WORK INSTRUCTIONS: Count the lines below that contain the word "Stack" and give only the number.

(Records from a collection)
▬▬▬▬▬▬
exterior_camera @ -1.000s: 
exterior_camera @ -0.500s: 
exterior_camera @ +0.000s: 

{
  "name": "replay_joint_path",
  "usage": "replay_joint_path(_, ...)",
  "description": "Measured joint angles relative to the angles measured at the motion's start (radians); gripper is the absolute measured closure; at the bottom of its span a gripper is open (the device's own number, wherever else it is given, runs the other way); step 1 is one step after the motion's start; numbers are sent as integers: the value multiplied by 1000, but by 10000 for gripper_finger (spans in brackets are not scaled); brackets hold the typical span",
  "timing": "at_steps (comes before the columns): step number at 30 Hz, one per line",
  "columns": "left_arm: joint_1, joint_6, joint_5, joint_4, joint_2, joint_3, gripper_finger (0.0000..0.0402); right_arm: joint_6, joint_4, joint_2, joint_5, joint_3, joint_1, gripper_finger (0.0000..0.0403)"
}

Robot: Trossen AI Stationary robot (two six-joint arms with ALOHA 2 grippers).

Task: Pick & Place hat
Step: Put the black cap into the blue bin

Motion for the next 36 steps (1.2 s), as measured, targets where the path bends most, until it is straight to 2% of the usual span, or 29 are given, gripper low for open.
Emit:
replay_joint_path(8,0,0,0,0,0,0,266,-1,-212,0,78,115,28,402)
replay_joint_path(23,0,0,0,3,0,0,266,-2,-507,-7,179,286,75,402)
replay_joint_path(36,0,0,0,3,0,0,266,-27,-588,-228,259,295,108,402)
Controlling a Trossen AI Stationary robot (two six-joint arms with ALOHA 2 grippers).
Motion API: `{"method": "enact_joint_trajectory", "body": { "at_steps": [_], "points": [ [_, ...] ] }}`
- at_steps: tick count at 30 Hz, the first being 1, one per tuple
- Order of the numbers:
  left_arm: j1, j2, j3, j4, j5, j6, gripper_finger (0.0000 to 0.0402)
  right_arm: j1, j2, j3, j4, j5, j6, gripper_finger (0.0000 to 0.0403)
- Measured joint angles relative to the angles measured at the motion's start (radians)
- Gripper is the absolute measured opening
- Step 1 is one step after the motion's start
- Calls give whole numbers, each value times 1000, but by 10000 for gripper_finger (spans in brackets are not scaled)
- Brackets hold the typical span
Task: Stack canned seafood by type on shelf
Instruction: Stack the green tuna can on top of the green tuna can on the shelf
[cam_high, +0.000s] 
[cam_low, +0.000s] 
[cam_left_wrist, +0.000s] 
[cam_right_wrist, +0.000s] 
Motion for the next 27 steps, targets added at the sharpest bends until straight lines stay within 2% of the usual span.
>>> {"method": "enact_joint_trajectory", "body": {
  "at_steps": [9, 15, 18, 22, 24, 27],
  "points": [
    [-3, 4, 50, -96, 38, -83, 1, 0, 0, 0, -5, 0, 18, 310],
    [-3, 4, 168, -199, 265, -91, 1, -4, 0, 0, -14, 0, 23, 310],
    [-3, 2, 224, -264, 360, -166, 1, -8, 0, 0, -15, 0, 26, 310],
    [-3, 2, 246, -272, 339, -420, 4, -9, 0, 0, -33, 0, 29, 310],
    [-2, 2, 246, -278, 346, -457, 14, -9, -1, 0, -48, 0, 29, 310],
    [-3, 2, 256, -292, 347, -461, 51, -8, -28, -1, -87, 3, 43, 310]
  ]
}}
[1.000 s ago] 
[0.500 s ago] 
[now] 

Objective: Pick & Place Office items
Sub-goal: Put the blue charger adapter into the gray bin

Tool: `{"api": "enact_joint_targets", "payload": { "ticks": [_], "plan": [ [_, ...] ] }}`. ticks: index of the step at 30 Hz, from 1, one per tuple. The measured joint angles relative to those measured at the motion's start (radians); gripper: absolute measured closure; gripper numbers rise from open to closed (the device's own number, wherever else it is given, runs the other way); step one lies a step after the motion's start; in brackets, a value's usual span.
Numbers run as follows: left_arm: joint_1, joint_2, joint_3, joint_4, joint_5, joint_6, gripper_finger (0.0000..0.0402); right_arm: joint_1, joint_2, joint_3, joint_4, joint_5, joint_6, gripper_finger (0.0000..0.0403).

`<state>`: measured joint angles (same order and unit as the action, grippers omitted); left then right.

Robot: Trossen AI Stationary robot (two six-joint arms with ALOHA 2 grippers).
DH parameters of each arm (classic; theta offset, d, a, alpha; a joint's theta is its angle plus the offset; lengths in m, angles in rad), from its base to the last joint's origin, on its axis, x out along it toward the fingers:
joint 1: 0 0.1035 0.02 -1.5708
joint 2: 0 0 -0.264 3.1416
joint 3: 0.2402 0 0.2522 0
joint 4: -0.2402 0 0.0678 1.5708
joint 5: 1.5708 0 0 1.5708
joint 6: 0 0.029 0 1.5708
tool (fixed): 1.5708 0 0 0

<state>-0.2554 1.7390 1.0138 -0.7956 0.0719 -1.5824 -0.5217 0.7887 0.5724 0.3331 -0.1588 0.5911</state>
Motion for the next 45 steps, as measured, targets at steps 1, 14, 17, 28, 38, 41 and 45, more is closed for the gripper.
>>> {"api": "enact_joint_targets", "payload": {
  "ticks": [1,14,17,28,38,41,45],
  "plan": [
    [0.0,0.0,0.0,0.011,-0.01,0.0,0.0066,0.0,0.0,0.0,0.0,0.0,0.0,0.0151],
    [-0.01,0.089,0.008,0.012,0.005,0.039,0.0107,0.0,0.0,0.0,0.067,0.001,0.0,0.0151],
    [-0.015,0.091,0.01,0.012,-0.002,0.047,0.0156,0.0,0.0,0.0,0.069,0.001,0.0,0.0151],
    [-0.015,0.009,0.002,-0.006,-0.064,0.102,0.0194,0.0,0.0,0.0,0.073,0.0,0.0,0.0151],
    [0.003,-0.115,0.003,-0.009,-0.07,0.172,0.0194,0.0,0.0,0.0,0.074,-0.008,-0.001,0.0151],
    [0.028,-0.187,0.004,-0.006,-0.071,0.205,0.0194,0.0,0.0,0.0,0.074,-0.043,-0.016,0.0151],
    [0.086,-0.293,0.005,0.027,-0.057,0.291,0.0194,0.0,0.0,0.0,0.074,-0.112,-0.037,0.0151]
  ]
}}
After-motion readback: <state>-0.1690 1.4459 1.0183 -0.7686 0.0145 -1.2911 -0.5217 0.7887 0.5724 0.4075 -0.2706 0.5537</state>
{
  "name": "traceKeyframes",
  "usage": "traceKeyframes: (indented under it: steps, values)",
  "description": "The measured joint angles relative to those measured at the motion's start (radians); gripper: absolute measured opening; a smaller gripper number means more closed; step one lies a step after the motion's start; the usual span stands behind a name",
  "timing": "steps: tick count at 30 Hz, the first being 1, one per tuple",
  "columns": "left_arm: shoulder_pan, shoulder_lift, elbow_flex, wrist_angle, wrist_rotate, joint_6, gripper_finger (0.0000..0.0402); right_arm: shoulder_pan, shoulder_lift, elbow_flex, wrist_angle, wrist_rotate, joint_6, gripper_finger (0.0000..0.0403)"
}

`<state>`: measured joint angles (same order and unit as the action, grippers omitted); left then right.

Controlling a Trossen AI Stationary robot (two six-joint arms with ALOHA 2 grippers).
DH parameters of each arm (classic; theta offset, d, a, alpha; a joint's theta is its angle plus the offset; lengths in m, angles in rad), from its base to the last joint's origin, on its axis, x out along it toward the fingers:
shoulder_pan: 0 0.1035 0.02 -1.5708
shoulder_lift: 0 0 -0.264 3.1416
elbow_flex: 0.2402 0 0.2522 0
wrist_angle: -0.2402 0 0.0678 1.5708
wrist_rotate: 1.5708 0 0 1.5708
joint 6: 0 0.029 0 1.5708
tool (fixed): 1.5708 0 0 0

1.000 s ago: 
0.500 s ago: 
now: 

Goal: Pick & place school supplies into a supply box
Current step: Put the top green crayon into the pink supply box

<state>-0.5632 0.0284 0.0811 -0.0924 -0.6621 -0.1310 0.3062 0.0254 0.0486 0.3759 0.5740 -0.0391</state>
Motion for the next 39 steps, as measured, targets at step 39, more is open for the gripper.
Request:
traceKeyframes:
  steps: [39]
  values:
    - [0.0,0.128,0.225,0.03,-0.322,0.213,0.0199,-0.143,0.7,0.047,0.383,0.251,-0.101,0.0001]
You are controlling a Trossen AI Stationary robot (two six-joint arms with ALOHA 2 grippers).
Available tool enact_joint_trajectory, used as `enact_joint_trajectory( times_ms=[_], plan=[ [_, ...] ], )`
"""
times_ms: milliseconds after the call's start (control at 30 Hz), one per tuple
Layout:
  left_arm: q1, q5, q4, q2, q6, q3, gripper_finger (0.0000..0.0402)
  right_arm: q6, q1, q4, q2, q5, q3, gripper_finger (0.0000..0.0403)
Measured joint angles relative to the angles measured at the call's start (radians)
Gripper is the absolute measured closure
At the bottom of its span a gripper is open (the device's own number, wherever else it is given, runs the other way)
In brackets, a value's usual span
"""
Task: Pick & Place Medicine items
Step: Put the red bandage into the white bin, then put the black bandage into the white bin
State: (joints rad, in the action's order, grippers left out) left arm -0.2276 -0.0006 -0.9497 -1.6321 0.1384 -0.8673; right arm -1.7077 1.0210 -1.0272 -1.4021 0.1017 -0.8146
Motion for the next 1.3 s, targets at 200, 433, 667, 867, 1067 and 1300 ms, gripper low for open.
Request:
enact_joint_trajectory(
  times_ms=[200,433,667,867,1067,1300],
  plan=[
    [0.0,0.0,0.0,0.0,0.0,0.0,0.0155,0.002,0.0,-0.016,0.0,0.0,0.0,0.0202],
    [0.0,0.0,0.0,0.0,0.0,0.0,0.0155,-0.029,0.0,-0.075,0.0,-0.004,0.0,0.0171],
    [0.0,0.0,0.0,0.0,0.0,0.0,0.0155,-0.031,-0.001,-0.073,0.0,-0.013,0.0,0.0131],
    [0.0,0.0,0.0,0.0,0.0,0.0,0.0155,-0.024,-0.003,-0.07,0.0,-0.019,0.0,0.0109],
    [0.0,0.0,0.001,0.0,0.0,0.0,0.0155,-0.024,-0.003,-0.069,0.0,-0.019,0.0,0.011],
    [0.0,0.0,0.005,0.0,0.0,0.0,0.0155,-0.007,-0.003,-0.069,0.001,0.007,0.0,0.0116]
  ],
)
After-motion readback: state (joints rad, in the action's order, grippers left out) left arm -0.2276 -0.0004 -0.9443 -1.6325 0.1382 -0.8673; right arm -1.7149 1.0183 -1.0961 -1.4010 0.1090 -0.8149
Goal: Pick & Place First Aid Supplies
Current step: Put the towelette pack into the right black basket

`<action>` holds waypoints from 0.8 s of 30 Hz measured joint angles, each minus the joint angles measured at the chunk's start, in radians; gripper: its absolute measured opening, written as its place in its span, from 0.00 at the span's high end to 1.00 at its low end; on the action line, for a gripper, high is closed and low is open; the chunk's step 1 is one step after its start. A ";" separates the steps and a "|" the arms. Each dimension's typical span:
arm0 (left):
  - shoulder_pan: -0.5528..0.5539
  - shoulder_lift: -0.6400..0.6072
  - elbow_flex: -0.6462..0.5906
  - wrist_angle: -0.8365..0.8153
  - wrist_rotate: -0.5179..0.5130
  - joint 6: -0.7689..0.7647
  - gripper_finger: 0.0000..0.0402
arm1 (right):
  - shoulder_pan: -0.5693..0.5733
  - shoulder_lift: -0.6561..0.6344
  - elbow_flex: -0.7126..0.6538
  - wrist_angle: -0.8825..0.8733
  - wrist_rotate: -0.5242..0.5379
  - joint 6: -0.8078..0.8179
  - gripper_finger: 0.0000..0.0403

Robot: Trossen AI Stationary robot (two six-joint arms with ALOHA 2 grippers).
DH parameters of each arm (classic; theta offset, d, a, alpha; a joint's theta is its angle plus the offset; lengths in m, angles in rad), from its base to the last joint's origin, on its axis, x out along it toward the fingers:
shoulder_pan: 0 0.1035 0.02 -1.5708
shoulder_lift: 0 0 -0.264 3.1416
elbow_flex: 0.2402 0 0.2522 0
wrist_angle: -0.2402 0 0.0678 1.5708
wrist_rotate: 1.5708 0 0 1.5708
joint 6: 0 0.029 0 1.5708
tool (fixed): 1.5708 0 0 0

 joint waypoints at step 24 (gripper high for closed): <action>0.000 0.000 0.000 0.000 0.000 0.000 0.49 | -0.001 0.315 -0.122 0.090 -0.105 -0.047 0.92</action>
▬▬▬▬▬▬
OUTPUT: 2